ACTION ITEM
The data below is to be written out exactly, with no pictures.

DATA BELOW
○ ○ ○ ○
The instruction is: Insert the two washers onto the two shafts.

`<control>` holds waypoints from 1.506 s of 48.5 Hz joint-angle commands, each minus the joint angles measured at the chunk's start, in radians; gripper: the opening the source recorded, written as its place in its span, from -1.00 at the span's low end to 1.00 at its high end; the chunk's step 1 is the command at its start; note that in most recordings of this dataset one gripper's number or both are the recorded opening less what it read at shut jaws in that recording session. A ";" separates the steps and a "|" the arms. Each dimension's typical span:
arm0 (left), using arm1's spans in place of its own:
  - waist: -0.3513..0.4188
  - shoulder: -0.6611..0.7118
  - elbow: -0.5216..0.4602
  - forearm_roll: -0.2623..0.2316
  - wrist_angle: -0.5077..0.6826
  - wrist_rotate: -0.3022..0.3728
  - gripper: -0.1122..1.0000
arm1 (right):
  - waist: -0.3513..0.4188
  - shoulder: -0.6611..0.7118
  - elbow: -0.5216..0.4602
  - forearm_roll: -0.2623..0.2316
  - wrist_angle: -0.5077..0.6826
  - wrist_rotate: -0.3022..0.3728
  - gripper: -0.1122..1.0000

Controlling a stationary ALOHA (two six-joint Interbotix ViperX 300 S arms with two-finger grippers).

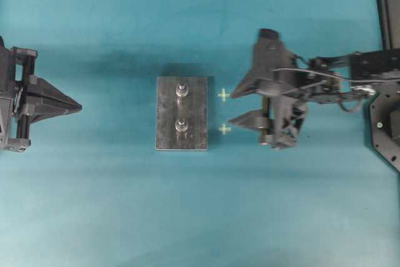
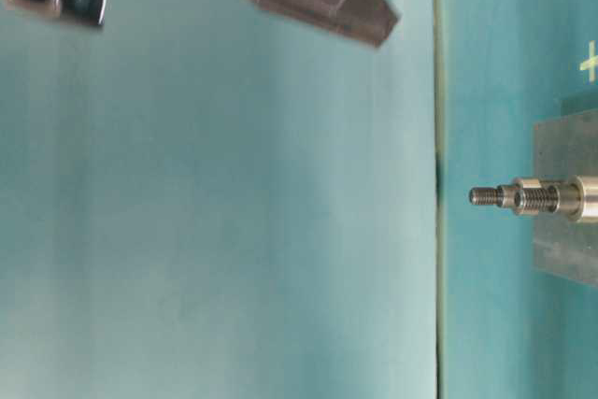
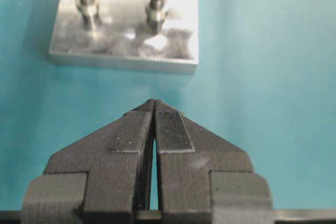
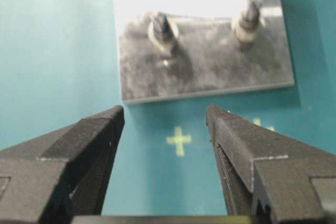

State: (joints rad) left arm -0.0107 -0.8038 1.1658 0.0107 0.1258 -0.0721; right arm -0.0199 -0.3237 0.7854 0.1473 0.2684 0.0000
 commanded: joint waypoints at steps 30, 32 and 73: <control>-0.020 -0.074 0.032 0.003 -0.089 -0.083 -0.80 | 0.046 -0.035 0.149 0.000 -0.233 0.012 0.44; -0.020 -0.072 0.035 0.003 -0.089 -0.083 -0.80 | 0.046 -0.034 0.149 0.000 -0.233 0.012 0.44; -0.020 -0.101 0.058 0.003 -0.120 -0.089 -0.80 | 0.046 -0.034 0.160 0.000 -0.235 0.011 0.44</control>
State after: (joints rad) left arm -0.0291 -0.8958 1.2318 0.0107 0.0291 -0.1565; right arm 0.0215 -0.3482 0.9526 0.1473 0.0430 0.0031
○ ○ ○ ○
RESPONSE AREA
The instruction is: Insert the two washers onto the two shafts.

`<control>` holds waypoints from 1.506 s of 48.5 Hz joint-angle commands, each minus the joint angles measured at the chunk's start, in radians; gripper: the opening the source recorded, written as its place in its span, from -1.00 at the span's low end to 1.00 at its high end; the chunk's step 1 is the command at its start; note that in most recordings of this dataset one gripper's number or both are the recorded opening less what it read at shut jaws in that recording session. A ";" separates the steps and a "|" the arms. Each dimension's typical span:
arm0 (left), using arm1's spans in place of its own:
  - waist: -0.3513..0.4188
  - shoulder: -0.6611..0.7118
  - elbow: -0.5216..0.4602
  - forearm_roll: -0.2623..0.2316
  - wrist_angle: -0.5077..0.6826
  - wrist_rotate: -0.3022..0.3728
  - gripper: -0.1122..1.0000
arm1 (right):
  - waist: -0.3513..0.4188
  - shoulder: -0.6611..0.7118
  - elbow: -0.5216..0.4602
  - forearm_roll: -0.2623..0.2316
  - wrist_angle: -0.5077..0.6826
  - wrist_rotate: -0.3022..0.3728
  - gripper: -0.1122..1.0000

Controlling a stationary ALOHA (two six-joint Interbotix ViperX 300 S arms with two-finger grippers).


State: (joints rad) left arm -0.0107 -0.8038 1.1658 0.0107 0.1258 -0.0721; right arm -0.0199 -0.3237 0.7854 0.1473 0.2684 0.0000
 commanded: joint waypoints at steps 30, 32 and 73: <control>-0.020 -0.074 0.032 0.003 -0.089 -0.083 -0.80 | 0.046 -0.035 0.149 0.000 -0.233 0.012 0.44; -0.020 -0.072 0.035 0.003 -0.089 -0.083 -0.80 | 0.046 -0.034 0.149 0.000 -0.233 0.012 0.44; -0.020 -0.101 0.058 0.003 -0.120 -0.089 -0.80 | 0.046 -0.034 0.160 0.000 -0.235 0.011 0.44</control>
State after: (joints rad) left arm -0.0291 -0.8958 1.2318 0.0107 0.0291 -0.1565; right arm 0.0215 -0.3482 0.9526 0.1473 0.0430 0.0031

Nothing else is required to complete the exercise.